The data must be transcribed exactly, with no line missing.

→ **RAW DATA**
==================================================

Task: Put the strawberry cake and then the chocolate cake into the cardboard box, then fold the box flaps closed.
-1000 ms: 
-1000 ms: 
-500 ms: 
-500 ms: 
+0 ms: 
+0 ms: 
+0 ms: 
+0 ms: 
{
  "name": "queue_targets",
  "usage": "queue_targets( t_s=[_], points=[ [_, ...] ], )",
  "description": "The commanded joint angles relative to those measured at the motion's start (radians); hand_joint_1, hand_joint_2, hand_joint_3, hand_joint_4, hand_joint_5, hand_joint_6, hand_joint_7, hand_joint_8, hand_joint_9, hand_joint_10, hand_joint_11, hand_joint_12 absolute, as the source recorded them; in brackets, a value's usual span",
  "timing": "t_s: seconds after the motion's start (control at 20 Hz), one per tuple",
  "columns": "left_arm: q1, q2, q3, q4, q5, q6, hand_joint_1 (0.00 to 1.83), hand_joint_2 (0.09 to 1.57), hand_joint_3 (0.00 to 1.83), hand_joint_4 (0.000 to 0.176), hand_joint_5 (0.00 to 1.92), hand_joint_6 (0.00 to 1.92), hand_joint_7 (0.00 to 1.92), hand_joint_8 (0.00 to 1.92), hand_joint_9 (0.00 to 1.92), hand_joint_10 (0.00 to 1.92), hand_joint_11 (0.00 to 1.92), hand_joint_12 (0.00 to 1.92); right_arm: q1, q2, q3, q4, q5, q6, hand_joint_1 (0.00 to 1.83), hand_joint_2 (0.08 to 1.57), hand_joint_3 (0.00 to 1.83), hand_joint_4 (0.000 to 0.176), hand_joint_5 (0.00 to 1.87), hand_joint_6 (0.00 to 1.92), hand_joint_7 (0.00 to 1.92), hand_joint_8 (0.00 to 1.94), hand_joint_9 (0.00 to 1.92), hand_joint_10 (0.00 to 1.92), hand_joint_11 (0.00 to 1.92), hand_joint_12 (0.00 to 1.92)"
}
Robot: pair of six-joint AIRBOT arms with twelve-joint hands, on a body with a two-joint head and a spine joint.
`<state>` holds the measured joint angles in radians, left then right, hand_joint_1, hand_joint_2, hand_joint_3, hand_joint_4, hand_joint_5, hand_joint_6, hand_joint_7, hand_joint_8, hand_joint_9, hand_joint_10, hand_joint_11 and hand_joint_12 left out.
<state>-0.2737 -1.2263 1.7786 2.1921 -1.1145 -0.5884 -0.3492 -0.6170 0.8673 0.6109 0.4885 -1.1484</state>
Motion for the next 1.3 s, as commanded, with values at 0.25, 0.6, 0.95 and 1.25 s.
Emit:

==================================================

→ **OUTPUT FOR THIS EXERCISE**
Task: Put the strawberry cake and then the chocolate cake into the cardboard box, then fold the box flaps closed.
-1000 ms: 
-1000 ms: 
-500 ms: 
-500 ms: 
+0 ms: 
+0 ms: 
+0 ms: 
+0 ms: 
{
  "name": "queue_targets",
  "usage": "queue_targets( t_s=[_], points=[ [_, ...] ], )",
  "description": "The commanded joint angles relative to those measured at the motion's start (radians); hand_joint_1, hand_joint_2, hand_joint_3, hand_joint_4, hand_joint_5, hand_joint_6, hand_joint_7, hand_joint_8, hand_joint_9, hand_joint_10, hand_joint_11, hand_joint_12 absolute, as the source recorded them; in brackets, a value's usual span",
  "timing": "t_s: seconds after the motion's start (control at 20 Hz), one per tuple",
  "columns": "left_arm: q1, q2, q3, q4, q5, q6, hand_joint_1 (0.00 to 1.83), hand_joint_2 (0.09 to 1.57), hand_joint_3 (0.00 to 1.83), hand_joint_4 (0.000 to 0.176), hand_joint_5 (0.00 to 1.92), hand_joint_6 (0.00 to 1.92), hand_joint_7 (0.00 to 1.92), hand_joint_8 (0.00 to 1.92), hand_joint_9 (0.00 to 1.92), hand_joint_10 (0.00 to 1.92), hand_joint_11 (0.00 to 1.92), hand_joint_12 (0.00 to 1.92); right_arm: q1, q2, q3, q4, q5, q6, hand_joint_1 (0.00 to 1.83), hand_joint_2 (0.08 to 1.57), hand_joint_3 (0.00 to 1.83), hand_joint_4 (0.000 to 0.176), hand_joint_5 (0.00 to 1.87), hand_joint_6 (0.00 to 1.92), hand_joint_7 (0.00 to 1.92), hand_joint_8 (0.00 to 1.94), hand_joint_9 (0.00 to 1.92), hand_joint_10 (0.00 to 1.92), hand_joint_11 (0.00 to 1.92), hand_joint_12 (0.00 to 1.92)"
}
Robot: pair of six-joint AIRBOT arms with twelve-joint hands, on a body with a two-joint head and a spine joint.
`<state>` holds the measured joint angles in radians, left then right, hand_joint_1, hand_joint_2, hand_joint_3, hand_joint_4, hand_joint_5, hand_joint_6, hand_joint_7, hand_joint_8, hand_joint_9, hand_joint_10, hand_joint_11 and hand_joint_12 left out.
<state>-0.2737 -1.2263 1.7786 2.1921 -1.1145 -0.5884 -0.3492 -0.6170 0.8673 0.6109 0.4885 -1.1484</state>
Motion for the next 1.3 s, as commanded, with values at 0.25, 0.6, 0.95 and 1.25 s.
Emit:

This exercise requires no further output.